A Fighter, Even in Failure

Francisco J. Perez ’06 doesn’t like statistics. As a Social Studies and Women, Gender, and Sexuality concentrator, math is not
By Kenneth G. Saathoff

Francisco J. Perez ’06 doesn’t like statistics. As a Social Studies and Women, Gender, and Sexuality concentrator, math is not exactly his chosen field.
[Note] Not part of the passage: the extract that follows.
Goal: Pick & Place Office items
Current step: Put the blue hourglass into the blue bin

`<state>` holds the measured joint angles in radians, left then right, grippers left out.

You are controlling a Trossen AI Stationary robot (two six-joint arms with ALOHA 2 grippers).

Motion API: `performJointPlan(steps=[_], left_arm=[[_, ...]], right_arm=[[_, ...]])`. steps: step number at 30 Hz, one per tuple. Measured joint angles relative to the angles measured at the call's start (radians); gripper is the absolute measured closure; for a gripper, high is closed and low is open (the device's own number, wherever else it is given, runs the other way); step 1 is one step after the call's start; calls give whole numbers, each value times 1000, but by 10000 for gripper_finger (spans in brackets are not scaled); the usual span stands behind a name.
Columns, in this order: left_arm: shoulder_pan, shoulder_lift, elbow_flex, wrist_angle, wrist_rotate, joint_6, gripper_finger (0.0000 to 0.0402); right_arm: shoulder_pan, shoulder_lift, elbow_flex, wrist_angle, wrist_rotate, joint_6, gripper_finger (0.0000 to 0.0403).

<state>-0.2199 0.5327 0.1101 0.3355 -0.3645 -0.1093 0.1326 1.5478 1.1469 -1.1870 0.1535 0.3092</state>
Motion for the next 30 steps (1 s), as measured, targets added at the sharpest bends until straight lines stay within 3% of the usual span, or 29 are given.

But his dislike has nothing to do with math.

“I volunteer at Suffolk Correctional Center, and it strikes me every time that—well, I look at my demographic, and as a young black/Latino male, I have more chance of being there than being here [at Harvard],” he says.

As the child of Dominican immigrants, raised in what he describes as the ghetto of New York City, Perez managed to beat odds and become a top student at Stuyvesant High School, a magnet school known for its academic rigor.

At Harvard, he has dedicated himself to improving those odds for others, joining Fuerza Latina and the Undergraduate Minority Recruitment Program (UMRP), where he advocated for increased diversity in admissions.

But he says admissions officers resisted his efforts. “I’m definitely much more cynical after my experience working with them,” he says, shaking his head. “They won’t change their definition of success from a very upper-middle class standard.”

His frustrations with Harvard began with his freshman housing assignment. On his application, he had asked fervently for at least one black or Latino roommate. Instead, he got three white Republicans.

His roommate, Yves-Georges A. Joseph II ’06, praises “Cisco,” as Perez is known, for converting his complaints with Harvard into concrete advocacy. “He turns his words into actions,” Joseph writes in an e-mail, describing the many weekends Perez has devoted to community organizing.

“I feel like I have to take a really oppositional stance to this place,” Perez says. “I have to, for my own soul. But I’m definitely grateful for the experience.”

After all, Harvard is another opportunity for him to give back. “I know why I’m here,” he says, “and that’s what sustains me and motivates me through a lot of the crap that occurs at a place like this. I come from an oppressed place, and I want to learn everything I can here and take it back to benefit my community.”